I love you and hope that I will continue to make you proud as I celebrate your life and honor you by being the very best Me that I can be! 

Forever Your Girl………..

 

Published inBe Who You AreMom

5 Comments

  1. Whitney Whitney

    I love your attitude on not setting a time for grieving. This crap is hard and I often wonder if it ever gets any better. It will be 12 years in September since I lost my own mother. She missed watching me to be first in my family graduate from college, she missed meeting my forever patient husband, and most of all she missed my incredible, wild and perfect son. Thanks for the idea of actually writing it down to help!

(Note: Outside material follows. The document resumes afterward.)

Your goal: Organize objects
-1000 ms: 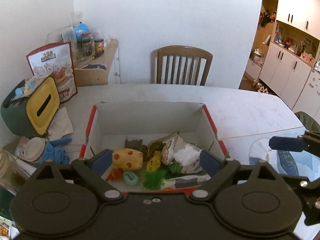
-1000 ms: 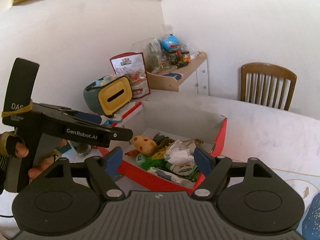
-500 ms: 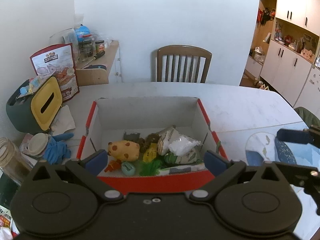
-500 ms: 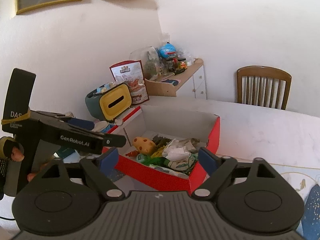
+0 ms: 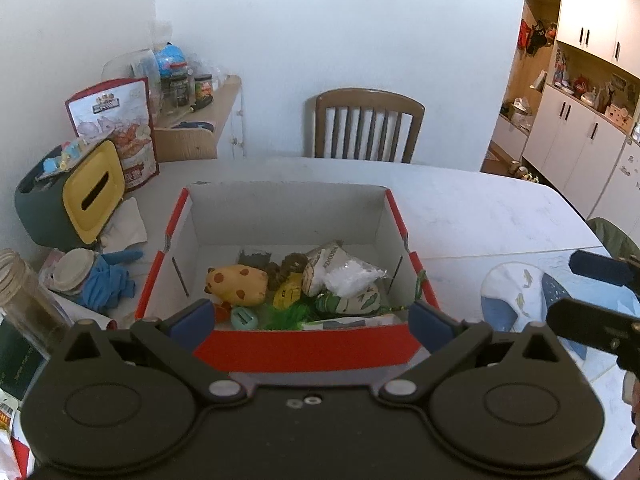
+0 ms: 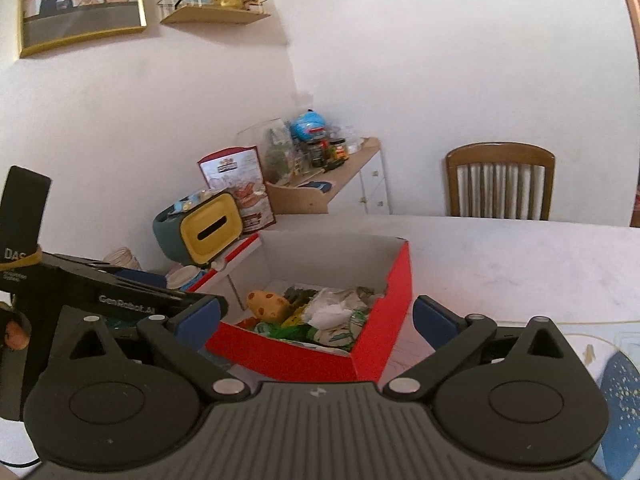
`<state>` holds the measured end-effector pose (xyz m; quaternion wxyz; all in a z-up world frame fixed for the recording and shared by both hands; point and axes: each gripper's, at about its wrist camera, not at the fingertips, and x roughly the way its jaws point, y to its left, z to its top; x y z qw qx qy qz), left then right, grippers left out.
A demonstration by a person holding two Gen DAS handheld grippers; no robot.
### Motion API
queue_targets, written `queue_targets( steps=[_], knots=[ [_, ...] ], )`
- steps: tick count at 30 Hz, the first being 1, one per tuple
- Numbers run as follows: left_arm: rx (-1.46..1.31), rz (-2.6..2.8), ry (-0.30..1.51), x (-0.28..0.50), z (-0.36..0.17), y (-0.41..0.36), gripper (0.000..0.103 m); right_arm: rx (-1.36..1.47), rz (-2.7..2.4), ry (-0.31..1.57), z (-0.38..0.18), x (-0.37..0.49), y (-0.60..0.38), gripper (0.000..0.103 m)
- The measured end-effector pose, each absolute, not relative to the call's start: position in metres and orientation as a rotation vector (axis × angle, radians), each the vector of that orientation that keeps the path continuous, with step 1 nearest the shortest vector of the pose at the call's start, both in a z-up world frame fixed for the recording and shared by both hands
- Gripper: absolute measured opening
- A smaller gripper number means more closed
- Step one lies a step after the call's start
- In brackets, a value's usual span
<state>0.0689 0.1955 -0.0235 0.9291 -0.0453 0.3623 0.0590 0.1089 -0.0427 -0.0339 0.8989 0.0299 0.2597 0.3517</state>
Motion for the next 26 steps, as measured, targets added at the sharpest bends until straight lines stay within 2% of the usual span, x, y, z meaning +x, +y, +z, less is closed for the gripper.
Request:
queue_targets(
  steps=[26],
  knots=[
    [-0.111,0.176,0.715,0.076,-0.022,0.186,0.103,0.091,0.450,0.599,-0.073,0.127,-0.128,0.103]
  ],
)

    • Autumn Brooke Autumn Brooke

      Thank You for commenting Whitney. I am sorry for your loss and I don’t know if it will ever become easier as the loss will always be there, but maybe we just learn to handle the heartache better. I know that on special occasions or milestones, I definitely miss my mother more. Please let me know if you do choose to write your letter and if it brings some solace. If you read through, you may find other blogs that I have written about my mother some in sadness, some in joy… maybe they too, will speak to you.

  2. Cher Cher

    It’s been 18 days since I lost my mother and I was on google looking up how to communicate after they have passed and your column came up. I am heartbroken. Your letter is if I had written it myself word for word, as she too was losing all function in her body, but her mind was intact. She too left too soon, as we thought we had another year or two. I didn’t get to say good bye. The only difference in what you wrote is instead of boys, it would be my daughter! Just when you think you are all alone and no one else knows how you feel, something like this comes up!! Thank you for your post……

  3. Jee Jee

    I lost my mom to cancer 6months ago. Being an only child it has been extremely hard. I feel so alone and I don’t know how to be anything else. I stumbled upon this post because I’ve really been trying to have conversations with someone with similar experience. This post reminded me of some good memories of hers. Thank you!

    • Autumn Brooke Autumn Brooke

      I am so sorry to hear about your mother. Thank you for reaching out, I truly hope that my words let you know that you aren’t alone.